The Joint Committee on Information Technology heard an overview of Senate Bill 291, the 2024 cybersecurity law that would change how the executive, judicial and legislative branches manage cybersecurity and information technology services.

The office of the Reviser of Statutes told the panel that the act requires each branch to appoint a chief information security officer (CISO) and to develop branchwide cybersecurity programs based on the National Institute of Standards and Technology (NIST) Cybersecurity Framework. Those programs must achieve a CSF tier 3 by July 1, 2028, and tier 4 by July 1, 2030, the Reviser said.

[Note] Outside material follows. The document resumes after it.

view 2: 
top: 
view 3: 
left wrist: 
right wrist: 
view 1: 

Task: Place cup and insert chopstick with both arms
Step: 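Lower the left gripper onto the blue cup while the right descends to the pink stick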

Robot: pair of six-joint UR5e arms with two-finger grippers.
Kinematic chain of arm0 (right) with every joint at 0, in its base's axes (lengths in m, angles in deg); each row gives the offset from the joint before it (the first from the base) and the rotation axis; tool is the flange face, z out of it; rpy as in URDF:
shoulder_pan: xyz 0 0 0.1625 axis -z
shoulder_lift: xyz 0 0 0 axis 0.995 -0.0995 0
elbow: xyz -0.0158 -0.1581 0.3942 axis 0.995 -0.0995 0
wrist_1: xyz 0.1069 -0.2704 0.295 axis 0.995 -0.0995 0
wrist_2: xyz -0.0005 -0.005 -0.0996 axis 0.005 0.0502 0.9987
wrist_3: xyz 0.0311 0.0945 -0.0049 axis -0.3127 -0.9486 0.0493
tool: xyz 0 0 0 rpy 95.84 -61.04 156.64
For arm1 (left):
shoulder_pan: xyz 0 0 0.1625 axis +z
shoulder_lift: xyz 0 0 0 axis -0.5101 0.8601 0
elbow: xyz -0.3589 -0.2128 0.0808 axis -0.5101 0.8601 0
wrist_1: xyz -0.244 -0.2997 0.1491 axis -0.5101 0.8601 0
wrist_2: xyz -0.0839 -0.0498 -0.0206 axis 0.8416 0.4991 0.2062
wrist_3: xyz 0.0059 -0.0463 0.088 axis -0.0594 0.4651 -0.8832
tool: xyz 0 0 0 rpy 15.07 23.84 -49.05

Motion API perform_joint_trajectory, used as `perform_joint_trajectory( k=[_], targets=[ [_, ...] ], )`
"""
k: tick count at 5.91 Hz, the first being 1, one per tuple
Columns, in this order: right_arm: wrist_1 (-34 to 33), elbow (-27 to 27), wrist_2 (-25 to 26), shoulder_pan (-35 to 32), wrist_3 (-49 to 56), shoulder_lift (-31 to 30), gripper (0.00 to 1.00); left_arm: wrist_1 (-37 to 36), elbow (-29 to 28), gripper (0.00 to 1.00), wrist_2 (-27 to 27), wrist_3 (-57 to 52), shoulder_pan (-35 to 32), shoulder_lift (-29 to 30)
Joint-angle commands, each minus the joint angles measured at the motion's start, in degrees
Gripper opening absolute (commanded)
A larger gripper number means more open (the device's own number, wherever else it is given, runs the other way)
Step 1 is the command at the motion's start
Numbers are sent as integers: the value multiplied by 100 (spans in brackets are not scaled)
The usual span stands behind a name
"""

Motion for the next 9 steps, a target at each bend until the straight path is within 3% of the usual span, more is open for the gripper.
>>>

The bill also contains operational and budgetary changes. Beginning July 1, 2025, agencies must move public-facing websites to the .gov domain. The law requires that each agency’s information-technology and cybersecurity appropriations be shown as separate line items in budgets to allow more detailed legislative review. A new Information Technology Security Fund and a $15 million appropriation to the Kansas Information Security Office (KISO) appear in the statute, along with a $250,000 allocation to the Adjutant General for fusion center personnel.

Why it matters: The law reallocates responsibilities for cybersecurity inside state branches and creates new accountability mechanisms. It also contains a sunset clause: most substantive sections revert on July 1, 2026, unless the Legislature enacts a bill to remove that sunset, the Reviser told the committee.

Key provisions and enforcement mechanics - CISOs: Sections add statutory duties for CISOs in the executive, legislative and judicial branches and require the judicial CISO to estimate hardware costs and coordinate connectivity with the Kansas CANWIN network. The Reviser said the positions must develop cybersecurity programs that conform to NIST and the CSF targets noted above. - Audits and confidentiality: The bill requires audits of branch cybersecurity programs. If an audit finds failures, the CISO would report the results and a mitigation plan to legislative leaders. Those audits are expressly exempted from the state Open Records Act in the statutory text noted by the Reviser (KSA citations in committee briefing). - Budget penalty for noncompliance: The director of the budget must determine annual compliance; for noncompliant agencies the director certifies an amount equal to 5% of the monies appropriated from the state general fund for that agency and the Appropriations and Ways & Means committees then consider lapsing that amount from the agency’s budget.

Questions from lawmakers and staff highlighted practical matters. Senators and representatives asked whether the 5% lapse is measured against an agency’s entire state-general-fund appropriation (the Reviser confirmed it is) and whether agencies have already complied with the .gov deadline (executive, legislative and judicial leaders said many but not all websites were moved and that remaining work was being tracked).

Implementation and next steps The Reviser told the committee a House-passed bill that removes the sunset is sitting in the Senate Committee on Federal and State Affairs; if the Legislature wants the bill’s changes to remain in effect it must remove the sunset before July 1, 2026. Committee members asked for follow-up information on .gov compliance across agencies, and the Reviser and branch IT officers said they would provide status updates.

What the committee heard not to conclude: the statute requires that executive-branch IT services be planned for possible integration under an executive chief technology officer, but the Reviser and branch staff emphasized the bill itself only requires a planning process and does not force immediate consolidation absent later legislative action.

Ending note: The committee asked staff to supply a concise compliance summary and a list of outstanding implementation tasks for members to review before any decision on removing the statutory sunset.